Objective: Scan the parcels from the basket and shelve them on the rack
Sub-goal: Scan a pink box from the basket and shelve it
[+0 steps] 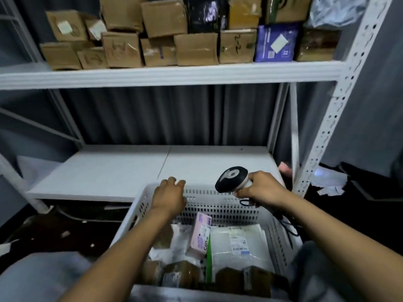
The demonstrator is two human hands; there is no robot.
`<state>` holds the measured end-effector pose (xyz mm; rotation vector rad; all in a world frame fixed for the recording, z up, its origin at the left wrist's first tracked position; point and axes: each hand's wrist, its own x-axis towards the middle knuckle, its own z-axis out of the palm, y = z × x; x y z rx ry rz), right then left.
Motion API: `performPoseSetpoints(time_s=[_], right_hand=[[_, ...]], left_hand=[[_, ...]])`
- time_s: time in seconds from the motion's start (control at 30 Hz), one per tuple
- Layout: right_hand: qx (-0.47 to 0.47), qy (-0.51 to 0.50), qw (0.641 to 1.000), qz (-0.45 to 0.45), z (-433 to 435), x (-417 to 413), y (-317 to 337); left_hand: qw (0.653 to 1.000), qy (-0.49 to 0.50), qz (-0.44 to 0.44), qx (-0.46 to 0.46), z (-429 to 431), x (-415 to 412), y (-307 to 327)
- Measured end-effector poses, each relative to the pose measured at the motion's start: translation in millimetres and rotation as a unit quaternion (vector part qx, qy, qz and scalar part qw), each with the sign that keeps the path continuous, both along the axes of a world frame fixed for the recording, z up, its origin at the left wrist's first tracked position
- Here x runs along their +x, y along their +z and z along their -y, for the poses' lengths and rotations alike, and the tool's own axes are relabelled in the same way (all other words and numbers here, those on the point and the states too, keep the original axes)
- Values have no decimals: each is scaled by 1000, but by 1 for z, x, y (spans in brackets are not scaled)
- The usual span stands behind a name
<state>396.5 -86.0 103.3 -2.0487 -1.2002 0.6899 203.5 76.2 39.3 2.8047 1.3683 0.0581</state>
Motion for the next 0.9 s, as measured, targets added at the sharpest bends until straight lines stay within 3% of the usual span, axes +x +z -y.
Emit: performPoseSetpoints(time_s=[0.23,0.37,0.57,0.7,0.9], right_hand=[[-54,-18,998,-26,-13,33,-78],[-73,20,997,-19,-45,45,-97],[-91,21,995,-36,-94,57,-137],[-114,24,992,-39,-107,61,-162],[-129,24,991,-21,-108,63,-176]], left_hand=[[995,-9,-72,-74,5,35,-112],[986,6,-129,-101,-8,50,-170],[976,67,-101,-179,-35,75,-255],[975,119,-58,-180,-31,84,-300],[959,157,-90,-217,-26,91,-337]])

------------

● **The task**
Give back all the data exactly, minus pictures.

● **Your response**
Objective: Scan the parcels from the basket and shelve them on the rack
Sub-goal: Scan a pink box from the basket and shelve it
[+0 steps] 
The demonstrator is two human hands; there is no robot.
`<state>` holds the measured end-effector pose (xyz mm; rotation vector rad; all in a world frame fixed for the recording, z up, its origin at the left wrist's first tracked position; point and axes: each hand's wrist, its own x-axis towards the middle knuckle, its own z-axis out of the palm, y = z × x; x y z rx ry rz), right then left.
Motion API: `performPoseSetpoints(time_s=[_], right_hand=[[_, ...]], left_hand=[[_, ...]])`
- time_s: time in seconds from the motion's start (control at 30 Hz), one per tuple
- Layout: right_hand: qx (-0.47 to 0.47), qy (-0.51 to 0.50), qw (0.641 to 1.000), qz (-0.45 to 0.45), z (-433 to 435), x (-417 to 413), y (-317 to 337); left_hand: qw (0.653 to 1.000), qy (-0.49 to 0.50), qz (-0.44 to 0.44), qx (-0.46 to 0.46), z (-429 to 431), x (-415 to 412), y (-307 to 327)
- Measured end-effector poses, each relative to the pose measured at the motion's start: translation in millimetres and rotation as a unit quaternion (vector part qx, qy, qz and scalar part qw), each with the sign that keeps the path continuous, both along the axes of a world frame fixed for the recording, z up, its origin at the left wrist's first tracked position
- Here x runs along their +x, y along their +z and z along their -y, for the poses' lengths and rotations alike, and the tool's own axes are relabelled in the same way (all other words and numbers here, those on the point and the states too, keep the original axes)
- Values have no decimals: each is scaled by 1000, but by 1 for z, x, y (spans in brackets are not scaled)
- The usual span stands behind a name
<state>396.5 -86.0 103.3 -2.0487 -1.2002 0.6899 203.5 76.2 39.3 2.8047 1.3683 0.0581</state>
Motion for the next 0.9 s, as measured, targets added at the sharpest bends until straight lines stay within 3% of the usual span, axes +x +z -y.
Emit: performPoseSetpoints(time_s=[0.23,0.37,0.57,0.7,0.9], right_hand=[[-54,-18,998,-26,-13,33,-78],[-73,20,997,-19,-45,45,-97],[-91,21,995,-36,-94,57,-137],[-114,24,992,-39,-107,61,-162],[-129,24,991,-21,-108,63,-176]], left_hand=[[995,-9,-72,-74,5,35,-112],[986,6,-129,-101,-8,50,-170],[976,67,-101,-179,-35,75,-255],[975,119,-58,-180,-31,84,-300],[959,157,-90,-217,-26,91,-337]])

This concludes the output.